In una società segnata da conflitti, diseguaglianze e da una crescente sfiducia verso le istituzioni, che valore può avere oggi, anche per chi non crede, un gesto simbolico come l’apertura e la chiusura di una Porta Santa?
Un valore essenziale. È, innanzitutto, una Porta che si è aperta davanti a tutti, senza distinzione. In questi mesi a nessuno è stato chiesto, per attraversarla, di dare prova del proprio credo. La Porta Santa era lì per ognuno. E ognuno l’ha attraversata nell’esatta condizione di vita o di pensiero che lo caratterizzava. Mi risuona l’insistenza di Papa Francesco con quel “Tutti! Tutti!” che amava ripetere.
Perché la Chiesa può dirsi davvero universale?
La Chiesa è l’unica istituzione sotto questo cielo a essere davvero universale, nel senso anche di questa sua capacità e volontà di abbracciare e di voler entrare in dialogo con ciascuno. D’altra parte mai dobbiamo dimenticarci che la Porta Santa è immagine stessa di Cristo e lui di certo non esclude nessuno dal suo amore.
Ora si chiudono le Porte Sante delle Basiliche, ma mai si chiude la porta della misericordia del nostro Dio.
quella rimarrà sempre aperta, anche dopo il 6 gennaio prossimo. Credo che non ci sia gioia più grande nel riconoscere questo e sono convinto che questo nostro mondo abbia proprio bisogno di un annuncio del genere.
Quando la Porta Santa si chiude, quale eredità più esigente lascia questo tempo alla Chiesa di Roma?
Esattamente quello che dicevo poco fa. Il Giubileo, dal punto di vista ecclesiale, ci lascia – a cominciare da noi pastori – il compito di un annuncio costante, credibile e gioioso di una speranza che ha il volto di un Dio fattosi uomo e che arde di amore per ciascuno di noi. Non dovremo stancarci di ripetere nelle nostre parrocchie, dai nostri altari, nelle nostre aule di catechismo, in ogni luogo dove siamo e facciamo Chiesa, che questa è la nostra fede. Non dovremo avere paura di testimoniarla al mondo. Non dovremo sottrarci all’impegno di convertirci e di convertire.
E per chi ha ruoli di guida nella vita pubblica e sociale?
Dal punto di vista laico mi auguro vi sia rinnovata consapevolezza, come ho già evidenziato, che la fede è ancora un’esperienza essenziale dell’uomo. Merita rispetto, merita tutela.
È un bene pubblico, in senso proprio, ed è un bene che collabora alla difficile costruzione di una società e di un mondo orientati all’equità, alla giustizia, allo sviluppo autentico e integrale di ogni essere vivente.

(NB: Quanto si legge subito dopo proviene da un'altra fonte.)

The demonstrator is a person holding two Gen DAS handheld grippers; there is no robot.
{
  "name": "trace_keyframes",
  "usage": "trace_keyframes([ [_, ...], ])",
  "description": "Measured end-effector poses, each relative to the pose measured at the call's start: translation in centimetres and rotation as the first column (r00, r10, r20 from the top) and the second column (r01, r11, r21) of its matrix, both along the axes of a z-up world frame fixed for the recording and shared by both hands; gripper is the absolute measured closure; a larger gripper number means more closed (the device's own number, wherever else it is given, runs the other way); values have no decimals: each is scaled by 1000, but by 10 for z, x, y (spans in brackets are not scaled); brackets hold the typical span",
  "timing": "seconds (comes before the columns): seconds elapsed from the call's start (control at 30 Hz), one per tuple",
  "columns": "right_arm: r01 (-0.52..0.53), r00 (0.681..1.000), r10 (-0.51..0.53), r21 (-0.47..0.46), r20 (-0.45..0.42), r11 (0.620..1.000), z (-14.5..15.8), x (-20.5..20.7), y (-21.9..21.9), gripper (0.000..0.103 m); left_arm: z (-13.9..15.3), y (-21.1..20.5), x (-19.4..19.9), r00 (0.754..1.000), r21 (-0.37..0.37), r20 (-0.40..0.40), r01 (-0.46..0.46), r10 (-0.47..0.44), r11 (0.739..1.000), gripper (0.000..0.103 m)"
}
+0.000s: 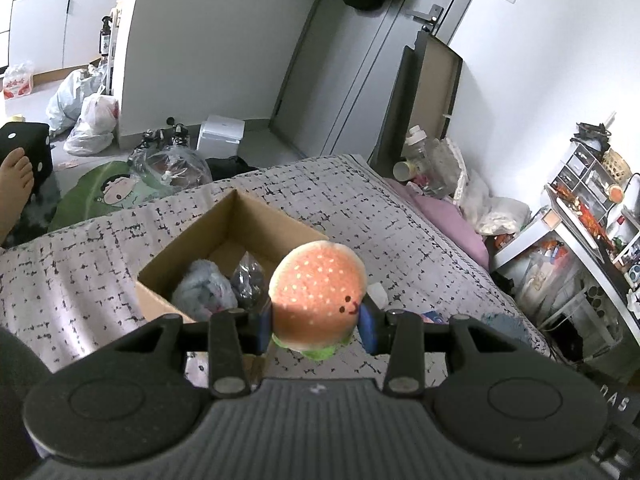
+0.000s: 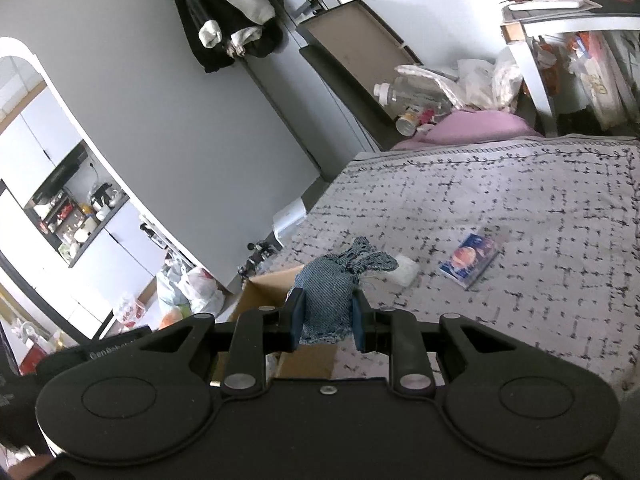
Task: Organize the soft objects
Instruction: 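Lift the burger with the left gripper while the right gripper carries the cloth over the box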
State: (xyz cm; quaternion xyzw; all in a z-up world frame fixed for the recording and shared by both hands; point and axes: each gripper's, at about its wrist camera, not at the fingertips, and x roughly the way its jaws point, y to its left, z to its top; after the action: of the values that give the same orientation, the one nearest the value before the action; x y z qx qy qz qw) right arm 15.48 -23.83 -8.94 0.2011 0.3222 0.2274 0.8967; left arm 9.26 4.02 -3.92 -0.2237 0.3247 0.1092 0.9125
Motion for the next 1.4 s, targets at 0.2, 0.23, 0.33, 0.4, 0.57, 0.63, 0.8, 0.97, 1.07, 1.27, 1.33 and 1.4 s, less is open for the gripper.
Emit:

Cosa si augura concretamente?
Mi piacerebbe proprio che tutti sentissimo allo stesso modo il richiamo a questa responsabilità e che tutti mettessimo in campo, pur entro la virtuosa distinzione dei ruoli e dei piani, in uno spirito di sana cooperazione – come si sarebbe detto un tempo – le migliori energie e tutte le risorse per consentire a ogni uomo e a ogni donna di poter vivere sino in fondo la loro fede, anche nella sua capacità propria di farsi strumento di crescita della comunità civile. Ne avremo tutti da guadagnare, credenti e non credenti.